Consumer shopping habits are not fixed: they change over time according to product availability, convenience and whether or not the product is relevant or affordable. Consumer purchasing patterns are also influenced by peer pressure, social and other forms of media, environmental concerns or by fresher-looking competitive rival products. All of these reasons may drive customers away. Many brand owners, purchasing pattern forecasters and marketing personnel must feel they are chasing a constantly shifting target as products come in and out of fashion.
Food, beverages and manufacturers of consumer goods are also driven by business conditions, which may be global in context and which often require an assertive and dynamic approach to every aspect of marketing, including presentation. Brands have to set up their pitch in the market that they serve and be strong, clever and adaptable.
Meeting expectations
Brand owners and marketers expect their business partners to become fully engaged from concept through to the completion of the printed and converted labelling, packaging or other project. Short run lengths, fast turnarounds and a willingness on the part of customers to take their business elsewhere if quality doesn’t live up to expectations are just some of the realities that the graphic arts professional has to face up to.

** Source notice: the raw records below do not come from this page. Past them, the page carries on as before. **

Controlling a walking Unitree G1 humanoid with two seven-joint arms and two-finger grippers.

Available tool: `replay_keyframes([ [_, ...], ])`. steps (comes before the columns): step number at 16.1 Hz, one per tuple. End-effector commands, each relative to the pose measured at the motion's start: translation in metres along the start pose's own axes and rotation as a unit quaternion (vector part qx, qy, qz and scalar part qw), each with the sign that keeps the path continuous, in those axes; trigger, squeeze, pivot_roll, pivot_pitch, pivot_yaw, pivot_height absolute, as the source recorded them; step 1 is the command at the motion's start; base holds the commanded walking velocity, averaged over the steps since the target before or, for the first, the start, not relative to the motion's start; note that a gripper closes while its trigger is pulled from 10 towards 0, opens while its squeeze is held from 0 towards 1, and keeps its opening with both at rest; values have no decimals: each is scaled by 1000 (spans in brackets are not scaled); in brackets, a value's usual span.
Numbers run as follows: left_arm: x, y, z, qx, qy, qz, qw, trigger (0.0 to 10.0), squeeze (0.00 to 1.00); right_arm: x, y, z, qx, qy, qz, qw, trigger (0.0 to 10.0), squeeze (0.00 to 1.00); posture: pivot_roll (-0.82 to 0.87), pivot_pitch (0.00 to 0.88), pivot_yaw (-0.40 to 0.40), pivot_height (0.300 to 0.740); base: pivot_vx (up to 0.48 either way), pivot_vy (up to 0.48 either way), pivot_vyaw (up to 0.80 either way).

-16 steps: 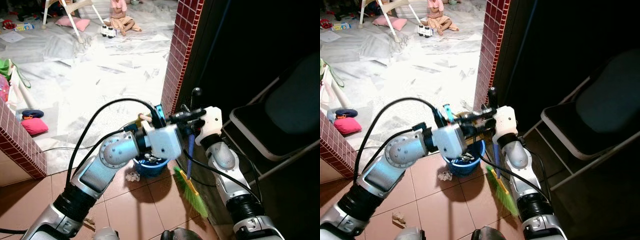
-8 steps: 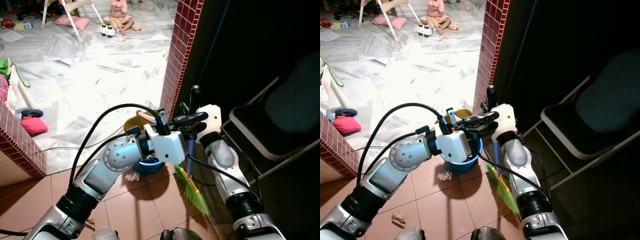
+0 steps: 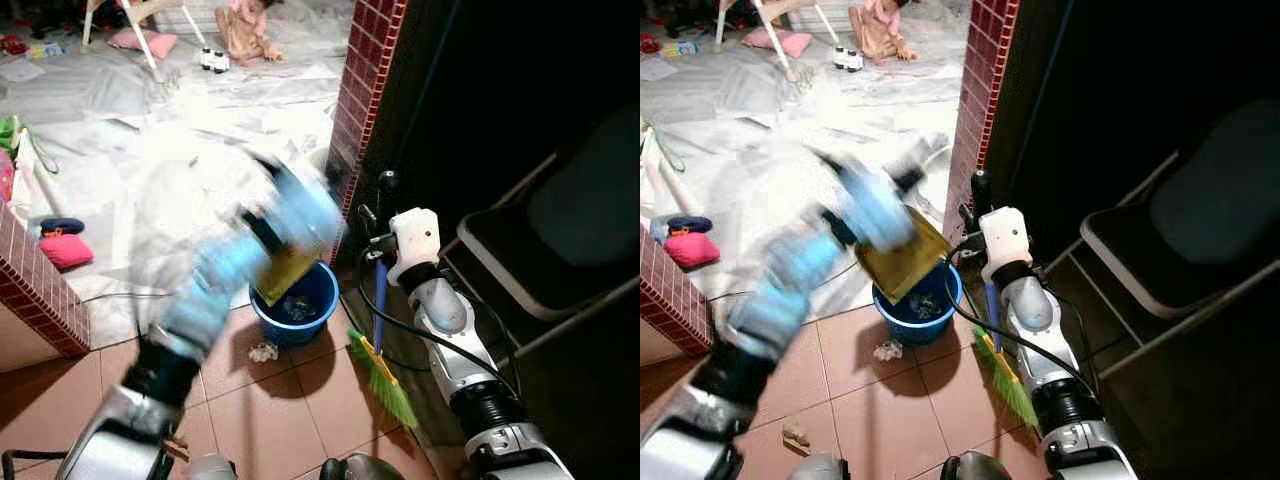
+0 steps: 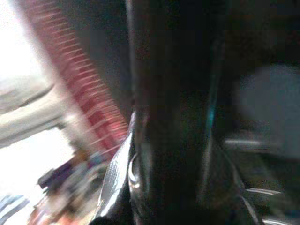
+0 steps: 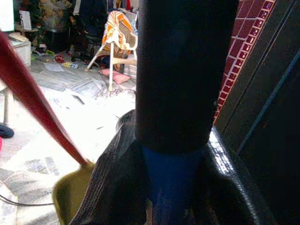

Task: Sweep floor

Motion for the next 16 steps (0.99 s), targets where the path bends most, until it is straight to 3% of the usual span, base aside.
replay_keyframes([
  [1, 23, 10, 19, 45, 1, -47, 998, 10000, 0, 13, 7, -6, -6, -14, -31, 999, 10000, 0, 23, 20, -116, 740, 0, 0, 0],
  [4, 37, 15, 53, 116, -35, -69, 990, 10000, 0, 13, 9, -5, -6, -12, -31, 999, 10000, 0, 32, 14, -117, 740, 0, 0, 0],
  [7, 62, 14, 102, 226, -73, -106, 966, 10000, 0, 12, 11, -4, -8, -10, -31, 999, 10000, 0, 45, 2, -114, 740, 0, 0, 0],
  [11, 84, 3, 142, 298, -80, -136, 941, 10000, 0, 11, 12, -3, -10, -9, -31, 999, 10000, 0, 55, 0, -114, 740, 0, 0, 0],
  [13, 84, -4, 155, 325, -55, -115, 937, 10000, 0, 11, 13, -2, -11, -8, -32, 999, 10000, 0, 58, 0, -113, 740, 0, 0, 0],
  [16, 62, -34, 167, 365, 21, -32, 930, 10000, 0, 9, 12, 0, -12, -7, -30, 999, 10000, 0, 77, 0, -108, 740, 0, 0, 0],
])
Point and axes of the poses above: a point about 5 cm out from each wrist's last joint towards the gripper, its own y axis pointing out of the wrist towards the gripper, its own x axis along the axis of the wrist's last joint, z = x × y, the point moved 2 cm from there along y, pointing out of the wrist towards the gripper, and after that the axes turned 6 degrees about -y, right-handed, at the moved point
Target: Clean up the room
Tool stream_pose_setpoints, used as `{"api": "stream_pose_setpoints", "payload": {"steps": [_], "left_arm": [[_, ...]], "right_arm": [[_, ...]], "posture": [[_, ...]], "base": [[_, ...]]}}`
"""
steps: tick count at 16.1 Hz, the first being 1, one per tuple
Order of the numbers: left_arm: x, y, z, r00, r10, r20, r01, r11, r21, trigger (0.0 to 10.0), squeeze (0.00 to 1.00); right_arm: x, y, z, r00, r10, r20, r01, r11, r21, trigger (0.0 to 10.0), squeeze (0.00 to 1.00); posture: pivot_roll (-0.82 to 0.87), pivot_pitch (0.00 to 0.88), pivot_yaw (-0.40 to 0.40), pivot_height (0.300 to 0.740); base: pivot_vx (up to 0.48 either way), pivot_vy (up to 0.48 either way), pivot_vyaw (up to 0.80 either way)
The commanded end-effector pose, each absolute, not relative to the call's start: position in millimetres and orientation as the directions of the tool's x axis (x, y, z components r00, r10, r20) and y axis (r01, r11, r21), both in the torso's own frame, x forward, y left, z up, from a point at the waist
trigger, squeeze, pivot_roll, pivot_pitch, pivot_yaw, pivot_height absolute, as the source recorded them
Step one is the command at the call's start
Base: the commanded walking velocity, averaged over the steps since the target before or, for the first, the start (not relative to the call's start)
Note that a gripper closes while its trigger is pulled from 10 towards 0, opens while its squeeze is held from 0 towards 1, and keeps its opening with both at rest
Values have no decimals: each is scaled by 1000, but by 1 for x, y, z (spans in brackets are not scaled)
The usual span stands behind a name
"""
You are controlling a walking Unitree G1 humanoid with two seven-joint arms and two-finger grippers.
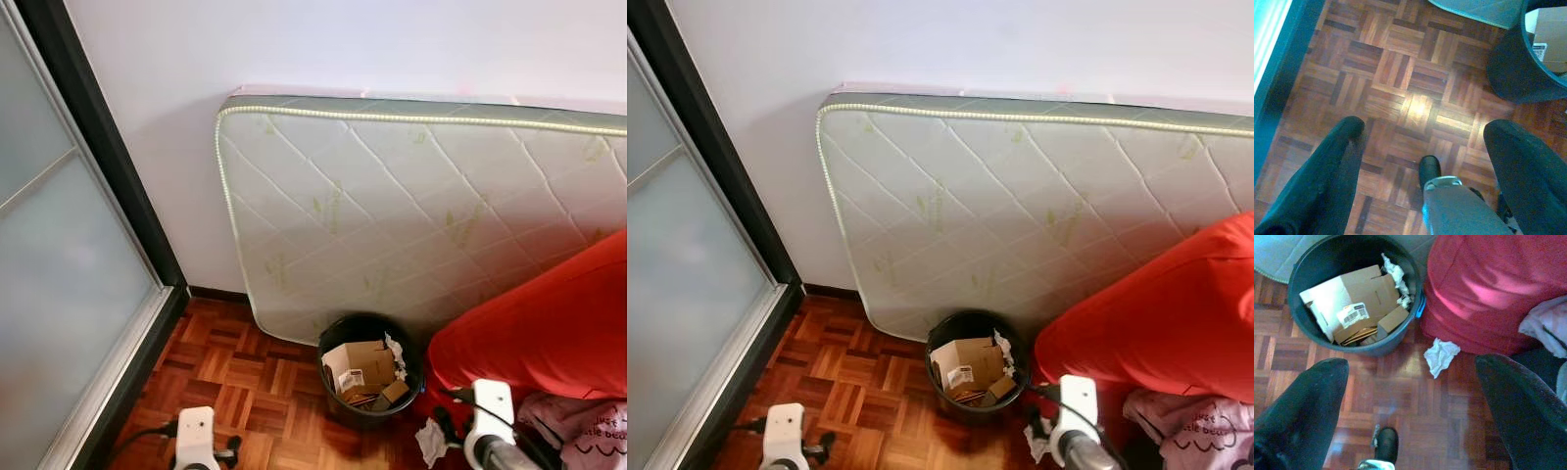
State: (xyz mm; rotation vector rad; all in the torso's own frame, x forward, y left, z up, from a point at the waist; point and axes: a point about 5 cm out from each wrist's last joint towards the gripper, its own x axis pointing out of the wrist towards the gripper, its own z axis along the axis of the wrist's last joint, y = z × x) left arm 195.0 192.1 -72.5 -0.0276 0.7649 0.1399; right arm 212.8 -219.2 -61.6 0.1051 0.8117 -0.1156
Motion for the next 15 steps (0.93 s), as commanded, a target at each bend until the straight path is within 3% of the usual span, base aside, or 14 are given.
{"api": "stream_pose_setpoints", "payload": {"steps": [1,9,15], "left_arm": [[192,194,-74,695,117,-709,-135,990,32,10000,0],[183,208,-77,679,142,-720,-165,986,39,10000,0],[190,206,-74,689,130,-713,-151,988,34,10000,0]], "right_arm": [[207,-215,-66,662,-47,-748,124,991,47,10000,0],[196,-184,-77,646,5,-763,117,987,106,10000,0],[184,-200,-81,624,-15,-781,134,987,88,10000,0]], "posture": [[53,27,-32,740],[77,48,26,740],[71,37,26,740]], "base": [[0,0,0],[0,0,0],[0,0,0]]}}
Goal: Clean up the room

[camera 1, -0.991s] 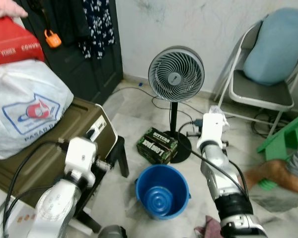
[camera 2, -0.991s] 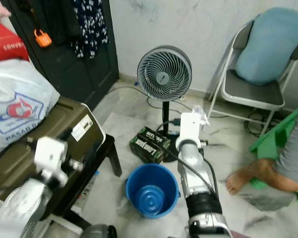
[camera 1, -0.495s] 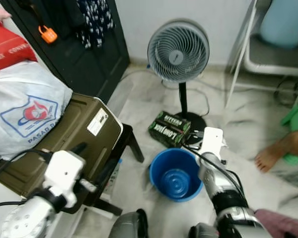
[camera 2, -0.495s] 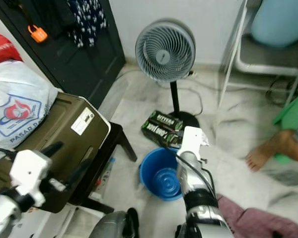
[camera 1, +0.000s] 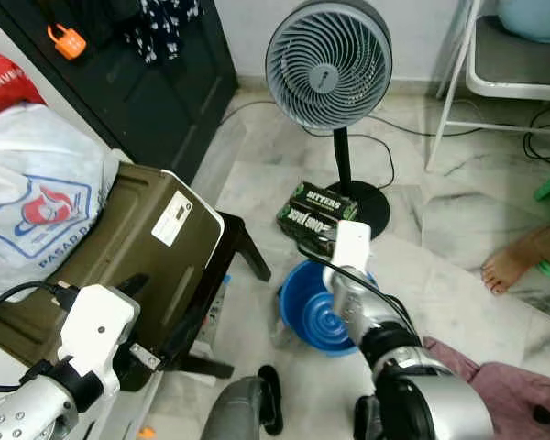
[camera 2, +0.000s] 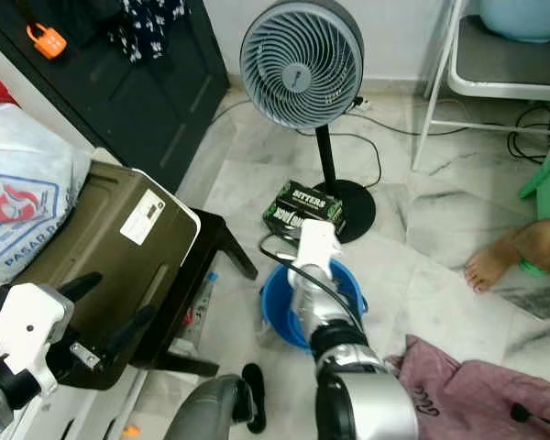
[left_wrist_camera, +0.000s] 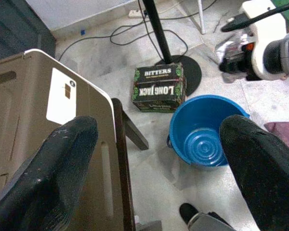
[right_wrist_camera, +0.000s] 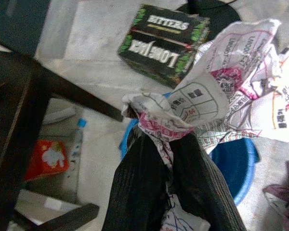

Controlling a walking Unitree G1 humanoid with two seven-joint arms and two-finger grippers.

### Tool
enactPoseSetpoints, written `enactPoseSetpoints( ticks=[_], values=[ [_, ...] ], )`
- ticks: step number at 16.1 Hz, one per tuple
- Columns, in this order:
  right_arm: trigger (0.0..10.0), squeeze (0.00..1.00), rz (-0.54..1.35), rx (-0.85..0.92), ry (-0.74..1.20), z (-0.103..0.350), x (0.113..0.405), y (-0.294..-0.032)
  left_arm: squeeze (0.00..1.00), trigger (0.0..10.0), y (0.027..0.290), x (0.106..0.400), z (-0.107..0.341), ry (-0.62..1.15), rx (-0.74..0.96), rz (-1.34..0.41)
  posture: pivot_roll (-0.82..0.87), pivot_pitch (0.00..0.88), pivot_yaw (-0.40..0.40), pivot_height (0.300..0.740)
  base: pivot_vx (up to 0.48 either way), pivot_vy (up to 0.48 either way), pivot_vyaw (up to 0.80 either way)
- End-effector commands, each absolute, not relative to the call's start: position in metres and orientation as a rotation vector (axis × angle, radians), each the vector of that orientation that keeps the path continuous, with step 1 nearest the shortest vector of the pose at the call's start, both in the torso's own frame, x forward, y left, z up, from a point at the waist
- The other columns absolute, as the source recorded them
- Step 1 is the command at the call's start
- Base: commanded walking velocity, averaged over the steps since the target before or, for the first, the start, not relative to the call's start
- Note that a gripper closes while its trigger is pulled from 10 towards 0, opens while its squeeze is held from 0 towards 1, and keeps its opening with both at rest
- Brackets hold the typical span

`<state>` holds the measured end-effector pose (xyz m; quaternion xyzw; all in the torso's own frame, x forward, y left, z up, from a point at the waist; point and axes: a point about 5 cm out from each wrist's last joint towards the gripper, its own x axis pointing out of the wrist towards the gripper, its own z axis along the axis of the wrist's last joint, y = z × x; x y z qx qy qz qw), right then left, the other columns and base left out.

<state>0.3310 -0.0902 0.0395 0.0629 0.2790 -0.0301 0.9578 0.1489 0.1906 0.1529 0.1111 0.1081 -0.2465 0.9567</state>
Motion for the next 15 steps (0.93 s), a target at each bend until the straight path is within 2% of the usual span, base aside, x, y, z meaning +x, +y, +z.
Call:
enactPoseSetpoints(
  ticks=[1,5,7,8,9,15],
  values=[
    [10.0,0.00,-0.012,0.141,0.590,0.037,0.327,-0.074,0.00,10.0,0.194,0.145,0.154,0.237,0.238,-0.472,0.26,0.285,0.194,0.740,0.000,0.000,0.00],
    [10.0,0.00,0.014,0.151,0.543,0.045,0.335,-0.066,0.00,10.0,0.194,0.144,0.155,0.249,0.236,-0.461,0.26,0.279,0.189,0.740,0.000,0.000,0.00],
    [10.0,0.42,0.008,0.153,0.543,0.045,0.335,-0.069,0.00,10.0,0.194,0.146,0.155,0.245,0.237,-0.461,0.26,0.276,0.188,0.740,0.000,0.000,0.00],
    [10.0,0.93,0.001,0.154,0.540,0.045,0.336,-0.071,0.00,10.0,0.193,0.146,0.154,0.247,0.237,-0.460,0.25,0.275,0.187,0.740,0.000,0.000,0.00],
    [10.0,1.00,-0.006,0.155,0.537,0.045,0.337,-0.074,0.00,10.0,0.193,0.146,0.154,0.248,0.237,-0.460,0.25,0.276,0.188,0.740,0.000,0.000,0.00],
    [10.0,1.00,-0.019,0.164,0.520,0.047,0.339,-0.077,0.00,10.0,0.192,0.146,0.154,0.249,0.244,-0.459,0.25,0.277,0.192,0.740,0.000,0.000,0.00]
  ],
)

Bearing in mind all of the realities of print, it is necessary to control process variables so that a consistent product, with faithfully produced colour, text and graphics, is output to time.
Assessing label and packaging print quality is not necessarily straightforward; in fact, it can be a difficult task. Much depends on the purpose of the printed product and the customers’ expectations and objectives. Complicating matters is that each and every individual (potential consumer) may perceive product quality in different ways, which, from a process control point of view, can cause complications in terms of real-time feedback control.
Colour defines the brand. Colour, though, can be a slippery customer. Certain colours can produce unexpected results. When flexo printing onto filmic label stock, the light scattering characteristics of an opaque white ink layer can affect the appearance and finish of a product. Colour may sometimes appear more intense than it should be; this may be down to one or more causes. Too much ink may be carried by the metering roll or doctor blade. Alternatively, the problem may be due to the ink becoming too concentrated during mixing.
Real-world consequences of colour deviations
Colour that doesn’t sit right has consequences. Colour, graphics and text are the printed face that the product presents to the world. Packaging formats may change, and the graphics and other value-added components might alter during a marketing refresh or re-launch, but the colour associated with the brand generally remains the one constant.
Colour may agree with set numerical values, but when viewed and the presentation sample approved, it’s not unknown for customers to raise colour-related concerns. Colour and how it appears as eluded to earlier is also influenced by the health, age of the viewer and even culture.
The light under which the sample is examined may appear fine, but some thought must be given to how colour or colours may appear when an item is on the shelf in a retail environment and where the light may be far from perfect.
If we consider the variables we want to control, it is necessary to have an appreciation of the internal and external factors that contribute to forming processing inconsistencies in the first place. Mottling, for instance, is often associated with what is introduced into the process, for example, papers, films, etc. Often, mottling is due to unevenly coated paper or board, which in turn results in excessive substrate absorbency.
Dot gain in itself is worth mentioning. Dot gain can be due to both physical and optical factors. Plate deformation may affect the printed dot and may manifest itself as a lateral expansion of the dot surface due to compression. Dots may also appear barrelled. Too high printing pressure can lead to dot gain, whereas a higher ink viscosity may make for a small dot gain.
Dot gain is one thing; missing dots, also called speckle, is often associated with paper surface roughness and with gravure printing.
The clock is ticking
Working ever aware that the clock is ticking, print and process standardisation is a lofty ambition that many practitioners of label and package converting would aspire too, if that were possible.
It is difficult, and some would say it is impossible, to standardise many of the print and converting processes. For one thing, label and package printing is generally not like a good many manufacturing processes with conveyor flow line systems, where input parameters once set are not touched for long periods. Label printing and converting is different in that, by comparison, job changes are frequent and so too are the materials used, the inks and coatings and the substrates.
Instrumental measurements are based on the ability of the device to accept input pre-defined parameters so as to detect out-of-spec variance. Visual methods are associated with the perceived perception of one or more operators and quality control inspectors. Neither method of evaluating quality should be exclusive, and ideally, both methods in some form or another should be in place.
Pre-press colour communication or proofing devices such as the K Printing Proofer or GP100 gravure proofer enable users to meet visual acuity as well as computer colour matching targets accurately and resolve issues surrounding inks, substrates and printability. Pilot coating systems such as the VCML enables users to trial different consumables and substrates and undertake small-scale production.